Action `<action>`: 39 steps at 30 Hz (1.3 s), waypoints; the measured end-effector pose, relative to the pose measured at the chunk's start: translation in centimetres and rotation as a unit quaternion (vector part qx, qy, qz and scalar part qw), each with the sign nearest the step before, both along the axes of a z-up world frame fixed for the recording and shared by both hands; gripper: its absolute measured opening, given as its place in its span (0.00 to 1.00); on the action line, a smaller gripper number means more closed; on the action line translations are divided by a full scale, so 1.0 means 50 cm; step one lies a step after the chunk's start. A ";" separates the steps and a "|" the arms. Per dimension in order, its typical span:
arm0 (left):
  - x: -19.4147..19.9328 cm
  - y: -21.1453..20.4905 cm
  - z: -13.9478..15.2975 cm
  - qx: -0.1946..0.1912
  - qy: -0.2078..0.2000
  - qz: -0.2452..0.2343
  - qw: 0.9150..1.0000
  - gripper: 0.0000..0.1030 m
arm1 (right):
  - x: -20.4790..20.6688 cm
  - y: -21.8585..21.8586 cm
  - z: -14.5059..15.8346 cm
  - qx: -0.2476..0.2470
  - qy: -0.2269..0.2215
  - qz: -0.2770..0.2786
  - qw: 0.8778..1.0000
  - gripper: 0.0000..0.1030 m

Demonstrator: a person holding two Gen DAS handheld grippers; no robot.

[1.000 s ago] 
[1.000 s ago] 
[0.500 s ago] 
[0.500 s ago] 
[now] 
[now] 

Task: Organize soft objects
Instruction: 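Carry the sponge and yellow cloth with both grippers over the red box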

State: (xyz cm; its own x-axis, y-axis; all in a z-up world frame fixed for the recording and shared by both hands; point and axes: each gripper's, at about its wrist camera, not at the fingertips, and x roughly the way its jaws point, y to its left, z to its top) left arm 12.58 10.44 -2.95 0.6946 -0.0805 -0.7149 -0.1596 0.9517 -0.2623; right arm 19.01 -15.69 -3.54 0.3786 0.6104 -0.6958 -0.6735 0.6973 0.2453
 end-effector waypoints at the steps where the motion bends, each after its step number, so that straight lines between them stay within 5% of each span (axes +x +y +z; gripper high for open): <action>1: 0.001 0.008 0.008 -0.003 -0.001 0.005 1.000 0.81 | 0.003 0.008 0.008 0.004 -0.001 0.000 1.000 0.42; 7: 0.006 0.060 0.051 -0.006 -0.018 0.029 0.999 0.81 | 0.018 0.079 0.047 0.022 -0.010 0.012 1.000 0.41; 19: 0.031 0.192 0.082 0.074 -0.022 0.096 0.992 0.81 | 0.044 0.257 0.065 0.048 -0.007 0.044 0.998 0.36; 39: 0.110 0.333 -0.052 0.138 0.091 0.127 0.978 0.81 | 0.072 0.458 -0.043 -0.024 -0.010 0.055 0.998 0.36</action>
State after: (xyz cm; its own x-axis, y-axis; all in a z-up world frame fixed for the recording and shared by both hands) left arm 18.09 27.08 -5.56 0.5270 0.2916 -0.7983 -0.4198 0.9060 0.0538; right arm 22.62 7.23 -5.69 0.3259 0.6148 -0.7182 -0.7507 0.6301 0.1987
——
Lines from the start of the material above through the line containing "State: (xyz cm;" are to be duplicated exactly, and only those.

Finished task>
Action `<action>`: 39 steps at 30 Hz (1.3 s), waypoints; the measured end-effector pose, relative to the pose measured at the chunk's start: translation in centimetres and rotation as a unit quaternion (vector part qx, qy, qz and scalar part qw), each with the sign nearest the step before, both along the axes of a z-up world frame fixed for the recording and shared by both hands; gripper: its absolute measured opening, given as its place in its span (0.00 to 1.00); on the action line, a smaller gripper number means more closed; on the action line translations are divided by a full scale, so 1.0 means 50 cm; step one lies a step after the chunk's start. A ";" separates the steps and a "|" the arms. Per dimension in order, its typical span:
arm0 (left):
  - x: -19.4147..19.9328 cm
  - y: -21.1453..20.4905 cm
  - z: -13.9478..15.2975 cm
  - qx: -0.1946..0.1912
  - qy: -0.2078..0.2000
  - qz: -0.2452..0.2343
  - qw: 0.9150..1.0000
  - gripper: 0.0000..0.1030 m
arm1 (right):
  - x: -20.4790..20.6688 cm
  - y: -21.8585..21.8586 cm
  - z: -14.5059..15.8346 cm
  - qx: -0.2476..0.2470
  - qy: -0.2269..0.2215
  - qz: -0.2770..0.2786
  - qw: 0.8778..1.0000
  - gripper: 0.0000..0.1030 m

Demonstrator: a person holding two Gen DAS handheld grippers; no robot.

[1.000 s ago] 
[1.000 s ago] 
[0.500 s ago] 
[0.500 s ago] 
[now] 
[now] 

Task: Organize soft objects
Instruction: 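Carry the sponge and yellow cloth with both grippers over the red box
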
State: (xyz cm; its own x-axis, y-axis; all in a z-up world frame fixed for the recording and shared by both hands; point and axes: each gripper's, at about its wrist camera, not at the fingertips, and x roughly the way its jaws point, y to its left, z to its top) left arm 12.58 10.44 -2.95 0.6946 -0.0805 -0.7149 -0.1596 0.9517 -0.2623; right arm 19.01 -15.69 -3.54 0.3786 0.6104 -0.6958 -0.6735 0.6973 0.2453

Work on the exercise is now finished.